It seems like forever ago since I landed back in Hanoi after 3 days in Mumbai. Actually, it was only a week ago. I started my reflections with a list of tweets that I sent during the conference.
The first day of ASB Unplugged was devoted to classroom visits, student showcases and discussions by some of the various R&D groups that are functioning at ASB. During that time, quite by chance, I found myself sitting around a table that included Jeff Plaman, Andrew McCarthy, Simon May, Aaron Metz and Adrienne Michetti. What happened over the next 90 minutes was PURE GOLD.
The focus of conferences, for me, has changed. It is no longer about sitting in a room and being told about/shown the ”next great thing” in education. It’s now about sitting in the hallways and in the common areas and leveraging connections that I have already made through Twitter and other aspects of my PLN into deep and meaningful conversations.
In those 90 minutes, we bobbed and weaved through three major points of discussion:
1. Ownership and Exit Strategy – I’ve written about it a long time ago and it still sits somewhere in the back of my mind. How do we balance the needs and wants of teachers to create curriculum materials in spaces all over the internet with the need for the school to have continuity in that curriculum delivery? With such a large amount of transience in international schools in particular, how can schools encourage teachers to create amazing, lasting digital curriculum material that can continue to be used by both parties when that teacher moves to the next school?

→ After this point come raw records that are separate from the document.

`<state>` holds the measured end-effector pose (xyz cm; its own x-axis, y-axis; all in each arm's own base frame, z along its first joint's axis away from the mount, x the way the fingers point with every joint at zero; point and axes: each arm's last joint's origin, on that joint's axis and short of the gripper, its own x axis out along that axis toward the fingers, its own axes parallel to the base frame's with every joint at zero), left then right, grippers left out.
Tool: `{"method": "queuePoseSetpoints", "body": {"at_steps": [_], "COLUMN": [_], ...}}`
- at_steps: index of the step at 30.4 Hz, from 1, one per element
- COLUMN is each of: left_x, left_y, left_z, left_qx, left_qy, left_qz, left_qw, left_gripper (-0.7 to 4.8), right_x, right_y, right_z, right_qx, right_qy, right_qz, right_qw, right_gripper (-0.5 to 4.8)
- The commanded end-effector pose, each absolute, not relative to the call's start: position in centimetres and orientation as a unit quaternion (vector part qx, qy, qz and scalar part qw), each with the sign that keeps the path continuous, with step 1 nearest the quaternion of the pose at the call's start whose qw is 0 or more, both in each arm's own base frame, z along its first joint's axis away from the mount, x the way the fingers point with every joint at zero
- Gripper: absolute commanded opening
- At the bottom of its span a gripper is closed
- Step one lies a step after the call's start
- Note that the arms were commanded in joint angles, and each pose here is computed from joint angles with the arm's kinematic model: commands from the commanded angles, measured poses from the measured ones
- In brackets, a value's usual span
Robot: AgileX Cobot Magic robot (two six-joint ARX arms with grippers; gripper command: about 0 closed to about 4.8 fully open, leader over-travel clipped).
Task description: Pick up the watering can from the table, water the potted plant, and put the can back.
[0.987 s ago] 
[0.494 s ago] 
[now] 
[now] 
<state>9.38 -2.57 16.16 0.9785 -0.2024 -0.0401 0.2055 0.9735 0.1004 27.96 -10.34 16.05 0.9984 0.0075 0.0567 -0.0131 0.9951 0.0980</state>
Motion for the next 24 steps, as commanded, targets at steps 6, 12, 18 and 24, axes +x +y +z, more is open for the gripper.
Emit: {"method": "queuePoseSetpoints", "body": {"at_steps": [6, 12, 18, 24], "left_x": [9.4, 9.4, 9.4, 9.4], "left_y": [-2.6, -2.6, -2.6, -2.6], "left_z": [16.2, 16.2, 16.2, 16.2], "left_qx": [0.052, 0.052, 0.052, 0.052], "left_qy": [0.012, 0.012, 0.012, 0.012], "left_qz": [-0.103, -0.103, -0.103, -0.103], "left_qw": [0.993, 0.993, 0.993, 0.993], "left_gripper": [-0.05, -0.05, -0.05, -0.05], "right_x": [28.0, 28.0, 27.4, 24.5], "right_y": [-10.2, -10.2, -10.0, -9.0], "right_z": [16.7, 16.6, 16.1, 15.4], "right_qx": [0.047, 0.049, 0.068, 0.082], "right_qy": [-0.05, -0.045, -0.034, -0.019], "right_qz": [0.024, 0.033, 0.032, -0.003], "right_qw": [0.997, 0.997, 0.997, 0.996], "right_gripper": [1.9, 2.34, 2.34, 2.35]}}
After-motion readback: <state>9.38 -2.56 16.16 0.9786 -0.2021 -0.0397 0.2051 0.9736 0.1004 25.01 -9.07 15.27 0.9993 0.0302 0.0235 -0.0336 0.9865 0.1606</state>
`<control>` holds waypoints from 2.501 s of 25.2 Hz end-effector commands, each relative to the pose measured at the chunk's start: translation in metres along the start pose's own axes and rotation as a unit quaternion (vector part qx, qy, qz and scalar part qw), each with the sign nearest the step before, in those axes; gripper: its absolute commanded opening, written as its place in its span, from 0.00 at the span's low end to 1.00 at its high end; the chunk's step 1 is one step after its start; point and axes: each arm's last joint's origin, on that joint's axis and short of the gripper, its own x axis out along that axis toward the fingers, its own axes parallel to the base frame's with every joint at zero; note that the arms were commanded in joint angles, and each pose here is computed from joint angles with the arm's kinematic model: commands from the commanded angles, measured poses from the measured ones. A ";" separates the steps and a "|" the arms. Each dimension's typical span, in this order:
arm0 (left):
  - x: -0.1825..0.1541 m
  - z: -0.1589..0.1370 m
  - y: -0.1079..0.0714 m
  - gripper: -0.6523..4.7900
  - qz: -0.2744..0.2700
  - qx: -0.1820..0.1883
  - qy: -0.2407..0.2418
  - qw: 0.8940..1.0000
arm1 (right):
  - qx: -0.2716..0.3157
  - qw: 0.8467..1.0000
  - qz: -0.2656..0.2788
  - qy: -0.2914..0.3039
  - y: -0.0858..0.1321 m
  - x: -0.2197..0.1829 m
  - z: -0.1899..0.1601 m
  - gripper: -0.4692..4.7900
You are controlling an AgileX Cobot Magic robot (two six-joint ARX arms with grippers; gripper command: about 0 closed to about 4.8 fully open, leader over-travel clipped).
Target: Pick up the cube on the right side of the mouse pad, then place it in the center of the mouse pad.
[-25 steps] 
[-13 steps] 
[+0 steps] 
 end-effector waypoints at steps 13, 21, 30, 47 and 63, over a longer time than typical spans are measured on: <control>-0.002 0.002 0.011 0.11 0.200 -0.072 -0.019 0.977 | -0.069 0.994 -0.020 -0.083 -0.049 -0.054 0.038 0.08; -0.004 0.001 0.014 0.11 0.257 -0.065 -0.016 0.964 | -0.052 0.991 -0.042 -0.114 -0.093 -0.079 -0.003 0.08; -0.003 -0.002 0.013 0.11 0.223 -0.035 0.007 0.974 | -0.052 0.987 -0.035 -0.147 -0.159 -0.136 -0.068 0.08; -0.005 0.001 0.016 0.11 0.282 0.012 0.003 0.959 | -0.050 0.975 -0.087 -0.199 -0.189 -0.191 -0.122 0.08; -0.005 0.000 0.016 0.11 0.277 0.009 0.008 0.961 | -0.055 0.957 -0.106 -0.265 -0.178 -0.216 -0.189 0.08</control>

Related to this, what are we doing as a school to create an “exit strategy” for teachers, helping them to collect all of their digital resources to bring to their next school, ensuring that those resources are available to subsequent teachers? I’d be curious to know if there are any schools with effective checklists for the end of year related to Google Docs, WordPress blogs, and any external wiki platforms that are used. How do you keep track of all the great things that are going on in the classroom on the weeblys and wikispaces and tumblrs and…?
2. New Teachers – Transient teachers mean lots of training. Last year, there were 44 new teaching and admin staff at UNIS due to staff turnover and school growth! We spent a lot of time discussing ways in which we run our various orientations and inductions. CISHK runs a course through Moodle with teacher-created content that is accessible by their new staff prior to their arrival. Included in the course are some short ‘assessments’ on skills. If they can show mastery prior to showing up on campus, then they can skip those training sessions at the beginning of the year and spend time doing other things to prepare for the start of the year. I love this idea. I wonder if we could use Google Forms and Flubaroo as a means of creating self-assessed quizzes for incoming staff to show their understanding?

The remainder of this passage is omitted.